==== INPUT DATA ====
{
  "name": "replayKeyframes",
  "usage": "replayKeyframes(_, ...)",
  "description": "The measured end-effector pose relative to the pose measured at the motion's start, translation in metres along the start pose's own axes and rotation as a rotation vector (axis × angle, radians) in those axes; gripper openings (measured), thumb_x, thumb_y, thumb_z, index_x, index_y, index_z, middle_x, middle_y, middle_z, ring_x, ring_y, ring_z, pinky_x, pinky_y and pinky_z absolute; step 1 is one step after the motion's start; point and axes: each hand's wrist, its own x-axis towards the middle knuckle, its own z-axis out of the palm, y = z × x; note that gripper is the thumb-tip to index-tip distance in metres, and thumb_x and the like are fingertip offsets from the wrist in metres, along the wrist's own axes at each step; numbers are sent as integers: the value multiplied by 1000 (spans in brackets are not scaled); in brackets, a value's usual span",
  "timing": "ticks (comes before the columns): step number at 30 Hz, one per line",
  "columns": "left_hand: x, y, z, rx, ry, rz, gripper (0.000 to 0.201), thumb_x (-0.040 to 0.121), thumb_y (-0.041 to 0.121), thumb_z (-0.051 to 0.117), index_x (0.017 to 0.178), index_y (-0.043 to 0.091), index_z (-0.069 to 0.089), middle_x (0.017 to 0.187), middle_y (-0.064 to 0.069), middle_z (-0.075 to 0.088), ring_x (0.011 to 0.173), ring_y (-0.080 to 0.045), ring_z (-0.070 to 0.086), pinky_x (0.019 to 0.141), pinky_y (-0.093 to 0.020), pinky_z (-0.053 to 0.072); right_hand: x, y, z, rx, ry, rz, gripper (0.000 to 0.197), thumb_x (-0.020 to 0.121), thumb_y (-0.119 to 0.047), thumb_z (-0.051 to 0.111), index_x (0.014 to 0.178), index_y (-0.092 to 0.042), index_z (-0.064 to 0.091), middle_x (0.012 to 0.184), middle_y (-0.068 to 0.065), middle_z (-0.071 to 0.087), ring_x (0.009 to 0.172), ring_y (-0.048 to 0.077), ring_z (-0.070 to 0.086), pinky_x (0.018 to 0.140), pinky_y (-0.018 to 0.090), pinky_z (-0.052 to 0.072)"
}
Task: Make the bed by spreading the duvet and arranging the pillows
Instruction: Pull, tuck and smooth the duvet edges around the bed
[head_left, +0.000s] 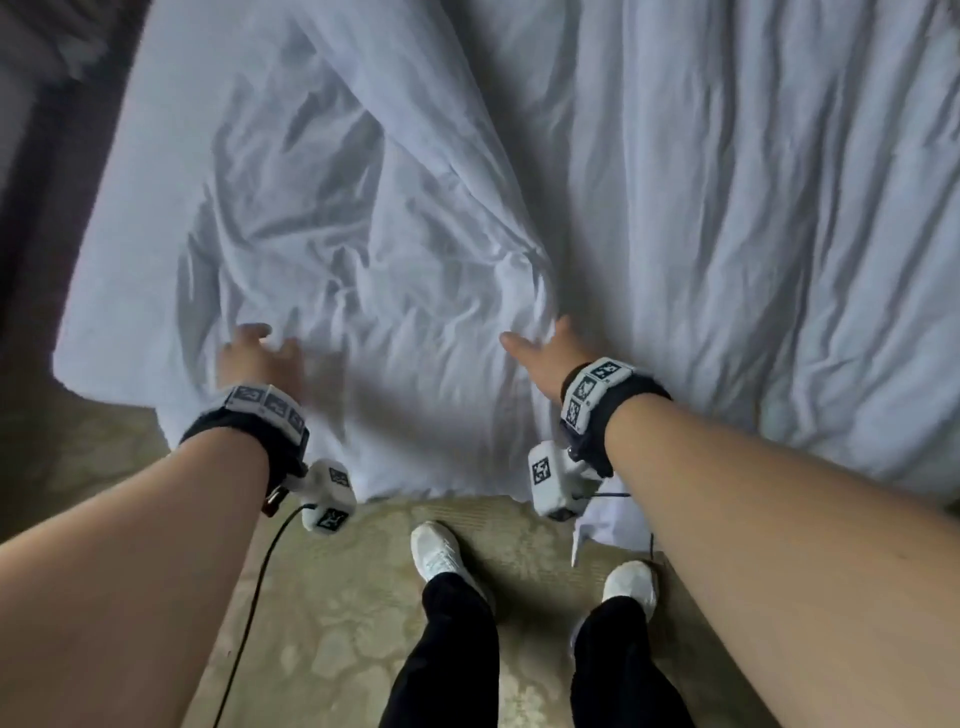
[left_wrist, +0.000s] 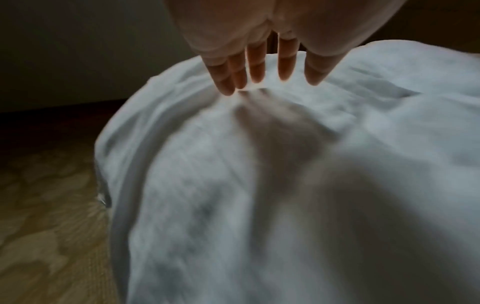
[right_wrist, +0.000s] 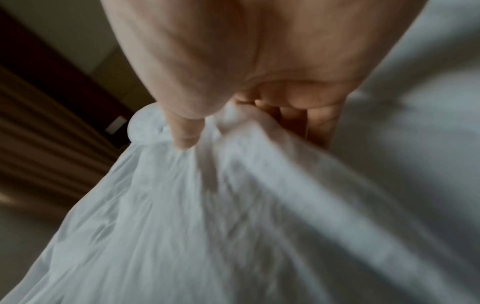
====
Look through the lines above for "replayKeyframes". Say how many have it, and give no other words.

▶ ANSWER SECTION
2